▸ **Your instructions**:
Take every line from the data that has the word "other" in it.
++++++
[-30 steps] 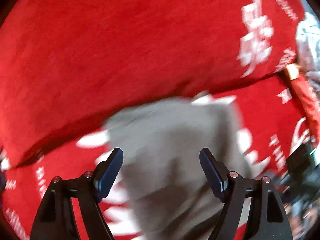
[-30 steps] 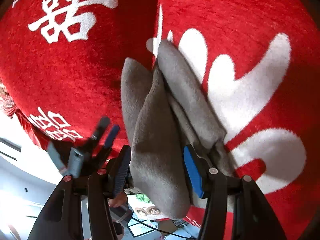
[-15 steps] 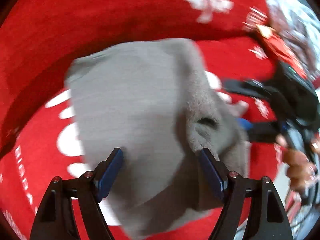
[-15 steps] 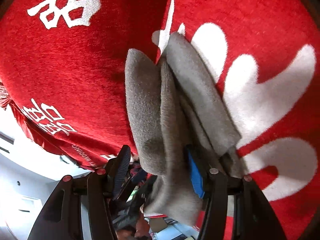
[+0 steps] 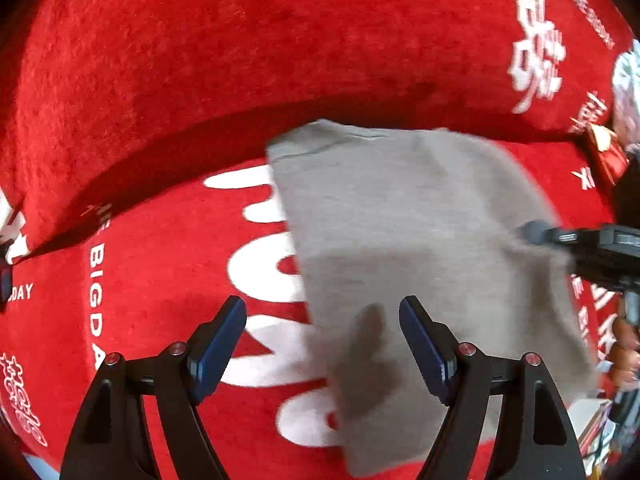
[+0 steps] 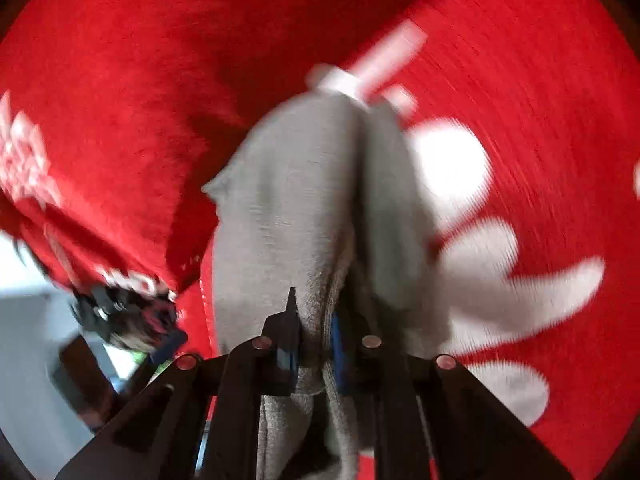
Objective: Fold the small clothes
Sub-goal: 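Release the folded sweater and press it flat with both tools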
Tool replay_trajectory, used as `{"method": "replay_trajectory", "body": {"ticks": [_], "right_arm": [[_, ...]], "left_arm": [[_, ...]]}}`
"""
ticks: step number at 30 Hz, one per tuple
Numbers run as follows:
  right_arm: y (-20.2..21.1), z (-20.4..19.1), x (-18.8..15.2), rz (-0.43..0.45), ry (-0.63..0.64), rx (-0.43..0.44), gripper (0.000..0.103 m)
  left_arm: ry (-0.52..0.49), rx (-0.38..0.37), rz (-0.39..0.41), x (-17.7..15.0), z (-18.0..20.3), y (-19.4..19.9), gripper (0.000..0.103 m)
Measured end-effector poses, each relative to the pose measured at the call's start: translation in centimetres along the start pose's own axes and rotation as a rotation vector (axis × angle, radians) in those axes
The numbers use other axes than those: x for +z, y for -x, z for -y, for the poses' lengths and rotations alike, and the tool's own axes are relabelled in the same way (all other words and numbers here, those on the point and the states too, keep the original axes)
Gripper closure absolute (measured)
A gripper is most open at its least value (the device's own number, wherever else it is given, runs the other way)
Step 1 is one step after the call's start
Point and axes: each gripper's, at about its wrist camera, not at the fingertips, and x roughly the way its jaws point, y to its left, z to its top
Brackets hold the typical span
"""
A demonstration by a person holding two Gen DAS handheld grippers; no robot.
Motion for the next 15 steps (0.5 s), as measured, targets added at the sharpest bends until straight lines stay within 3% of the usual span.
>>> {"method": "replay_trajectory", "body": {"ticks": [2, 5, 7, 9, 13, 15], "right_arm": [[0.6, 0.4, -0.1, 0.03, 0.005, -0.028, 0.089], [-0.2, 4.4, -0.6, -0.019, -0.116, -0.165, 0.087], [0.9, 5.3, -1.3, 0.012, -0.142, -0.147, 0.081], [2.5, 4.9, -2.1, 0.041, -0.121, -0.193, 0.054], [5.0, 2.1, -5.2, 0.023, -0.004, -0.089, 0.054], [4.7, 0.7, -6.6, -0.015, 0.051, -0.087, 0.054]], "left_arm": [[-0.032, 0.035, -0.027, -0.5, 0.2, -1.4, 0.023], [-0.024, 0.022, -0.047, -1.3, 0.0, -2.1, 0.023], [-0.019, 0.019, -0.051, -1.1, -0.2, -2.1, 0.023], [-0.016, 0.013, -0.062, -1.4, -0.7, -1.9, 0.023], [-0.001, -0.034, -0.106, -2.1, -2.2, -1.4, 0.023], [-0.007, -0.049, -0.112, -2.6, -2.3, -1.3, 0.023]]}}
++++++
▸ **Written reply**:
The numbers use other axes than those: x for +z, y for -x, z for -y, for the poses' lengths and rotations alike, and the tool's own axes are relabelled in the same way (all other words and numbers here, those on the point and the states too, keep the original axes)
A gripper is most open at its least value (the device's own number, wherever else it is given, runs the other way)

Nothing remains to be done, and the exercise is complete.